Data, Methods, Debate

Sara Goldrick-Rab of UW-Madison started an interesting late night tweaching (thanks to @akilbello for term) session on methodological rigor. It continued with an interesting tete-a-tete with Stuart Buck. I'm refraining from drawing parallels between tools of oppression and quantitative analysis

  1. @AmyAlex63 Seriously, if you guys are covering this study, I do hope you've asked someone to review it. Many issues.
  2. Looks like @BrookingsEd plans to release that study this morning. I like Matt Chingos a lot, but the statements are overblown.

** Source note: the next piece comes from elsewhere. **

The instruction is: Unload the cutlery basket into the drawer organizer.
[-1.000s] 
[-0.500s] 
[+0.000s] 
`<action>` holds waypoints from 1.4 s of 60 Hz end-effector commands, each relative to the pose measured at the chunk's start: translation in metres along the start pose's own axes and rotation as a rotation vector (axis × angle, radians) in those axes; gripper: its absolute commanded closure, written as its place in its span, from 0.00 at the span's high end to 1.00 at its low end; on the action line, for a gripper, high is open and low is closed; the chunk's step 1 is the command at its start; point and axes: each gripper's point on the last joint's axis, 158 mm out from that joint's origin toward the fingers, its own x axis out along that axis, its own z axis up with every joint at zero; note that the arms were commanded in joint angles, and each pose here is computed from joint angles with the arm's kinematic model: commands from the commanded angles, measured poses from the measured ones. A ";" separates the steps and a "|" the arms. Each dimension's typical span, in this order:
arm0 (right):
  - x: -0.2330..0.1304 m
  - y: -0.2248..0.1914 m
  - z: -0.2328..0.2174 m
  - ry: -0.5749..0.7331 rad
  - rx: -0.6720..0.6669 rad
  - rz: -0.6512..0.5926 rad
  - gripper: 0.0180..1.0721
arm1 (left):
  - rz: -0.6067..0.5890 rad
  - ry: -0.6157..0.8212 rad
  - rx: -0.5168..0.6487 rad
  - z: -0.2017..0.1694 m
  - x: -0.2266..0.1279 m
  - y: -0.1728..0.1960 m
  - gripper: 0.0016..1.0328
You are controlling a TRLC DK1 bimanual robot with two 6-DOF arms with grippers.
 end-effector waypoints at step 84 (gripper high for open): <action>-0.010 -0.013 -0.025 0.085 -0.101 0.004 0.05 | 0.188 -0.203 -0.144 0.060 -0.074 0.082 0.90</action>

  3. Here's a paper explaining issues w this type of subgroup analysis. 1.usa.gov/R5GMRN Also note sizable crossovers, baseline non-equiv
  4. Larger tx effects on college among blacks, where T group had more BA-educated parents than C's (p=.09). Not random. bit.ly/PBgqul
  5. See Table 1, by subgroup, then notice the teeny-tiny attention 2 those serious issues on next page. bit.ly/PBgqul
  6. Note major inconsistency btw paragraph 2 on p. 12 & first full paragraph on p. 17. Effects AREN'T proven different by racial grp, and net 0
  7. Seems like @EdWeek only interviewed researchers w an agenda aimed at supporting vouchers... bit.ly/PBj4Ao
  8. @saragoldrickrab I am slower than you! It takes me a minute. But I was wondering about home effects. That's growth. :D
  9. .@tressiemcphd would need to be driven by differences between T and C at baseline. Always keep in mind when reading RCTS
  10. .@chingos @rweingarten Matt have u read Howard Bloom's piece on effect heterogeneity? These subgroup diffs are shaky at best.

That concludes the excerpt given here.